Como os líderes têm uma posição central na interação com os seguidores, eles podem influenciar as experiências afetivas dos membros da equipe pelo processo de contágio.

Também podem extrair emoções positivas quando os seguidores são influenciados pelos líderes na comunicação de coisas positivas à equipe.

Em termos de processos de “cima para baixo”, um estilo de liderança transformacional pode ser importante para atrair e reter membros que tenham características semelhantes à equipe.

É mais fácil para os líderes transformacionais cultivarem um tom afetivo dentro das equipes quando eles têm mais seguidores que tendem a gostar e expressar emoções positivas.

Líderes transformacionais também podem moldar normas grupais no que diz respeito a expressar emoções e ter reações afetivas positivas dentro das equipes. Isto leva seguidores, particularmente novos membros, a abraçar o clima positivo no trabalho.

Vantagens do clima para a proatividade

Vários estudos descobriram que os líderes transformacionais podem extrair emoções positivas dos seguidores e moldar o tom afetivo dentro das equipes.

O tom afetivo positivo pode contribuir para a proatividade da equipe.

As equipes com um tom afetivo positivo mais forte estarão mais abertas a novas informações. Também tenderão a gerar novas ideias para provocar mudanças.

Esse comportamento ocorrerá porque os integrantes são mais propensos a experimentar afeto positivo no trabalho. Portanto, têm uma maior flexibilidade e capacidade de ver coisas diferentes.

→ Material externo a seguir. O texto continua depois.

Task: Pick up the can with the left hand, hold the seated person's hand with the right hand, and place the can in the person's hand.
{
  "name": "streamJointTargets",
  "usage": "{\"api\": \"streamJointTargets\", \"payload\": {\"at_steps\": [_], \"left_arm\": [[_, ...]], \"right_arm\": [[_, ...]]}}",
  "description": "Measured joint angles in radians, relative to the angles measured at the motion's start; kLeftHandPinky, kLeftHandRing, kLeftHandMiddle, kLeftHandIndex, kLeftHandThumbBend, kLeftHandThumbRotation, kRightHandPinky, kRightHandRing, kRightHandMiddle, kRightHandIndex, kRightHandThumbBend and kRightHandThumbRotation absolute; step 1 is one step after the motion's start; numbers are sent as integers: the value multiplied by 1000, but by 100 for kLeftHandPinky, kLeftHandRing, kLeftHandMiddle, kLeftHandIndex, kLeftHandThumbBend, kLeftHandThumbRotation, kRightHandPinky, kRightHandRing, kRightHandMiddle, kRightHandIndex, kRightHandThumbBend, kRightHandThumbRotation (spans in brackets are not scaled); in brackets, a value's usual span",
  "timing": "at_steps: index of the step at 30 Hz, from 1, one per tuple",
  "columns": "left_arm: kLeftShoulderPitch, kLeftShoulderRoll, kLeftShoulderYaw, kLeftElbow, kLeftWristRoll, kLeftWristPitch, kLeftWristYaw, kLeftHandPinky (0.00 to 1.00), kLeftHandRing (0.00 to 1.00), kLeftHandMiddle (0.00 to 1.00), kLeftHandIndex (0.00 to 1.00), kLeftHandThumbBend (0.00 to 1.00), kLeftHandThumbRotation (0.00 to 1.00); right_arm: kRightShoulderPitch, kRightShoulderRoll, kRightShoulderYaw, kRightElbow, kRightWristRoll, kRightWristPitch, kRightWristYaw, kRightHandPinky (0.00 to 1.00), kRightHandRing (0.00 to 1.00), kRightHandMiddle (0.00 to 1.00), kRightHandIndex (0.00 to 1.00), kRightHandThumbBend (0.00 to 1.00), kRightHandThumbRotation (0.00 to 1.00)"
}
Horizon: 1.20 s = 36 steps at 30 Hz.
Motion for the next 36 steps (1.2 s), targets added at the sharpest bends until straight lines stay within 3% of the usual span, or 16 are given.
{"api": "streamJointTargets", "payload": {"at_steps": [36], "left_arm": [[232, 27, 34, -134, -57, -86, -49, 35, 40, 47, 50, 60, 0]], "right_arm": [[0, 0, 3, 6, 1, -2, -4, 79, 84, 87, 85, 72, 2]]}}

É muito provável que a geração de ideias e a identificação de oportunidades ocorram como um tom afetivo, sinalizando um ambiente positivo e agradável no qual os membros da equipe terão maior disposição para compartilhar suas ideias e trocar informações com outros membros da equipe.

Apoiando essa visão, o tom positivo do grupo tem sido ligado à criatividade da equipe.

Além disso, devido ao efeito positivo sobre a motivação, os membros da equipe são mais propensos a projetar um objetivo futuro. E se esforçam para atingir esse objetivo motivados.

Tais tendências serão facilitadas porque as equipes com maior tônus ​​afetivo positivo são mais propensas a ter uma melhor coordenação e cooperação para construir e atingir um objetivo comum.

Portanto, o tom afetivo positivo do grupo pode contribuir para a proatividade da equipe fornecendo recursos cognitivos e comportamentais.

Considerações finais

Como os líderes podem moldar a proatividade da equipe?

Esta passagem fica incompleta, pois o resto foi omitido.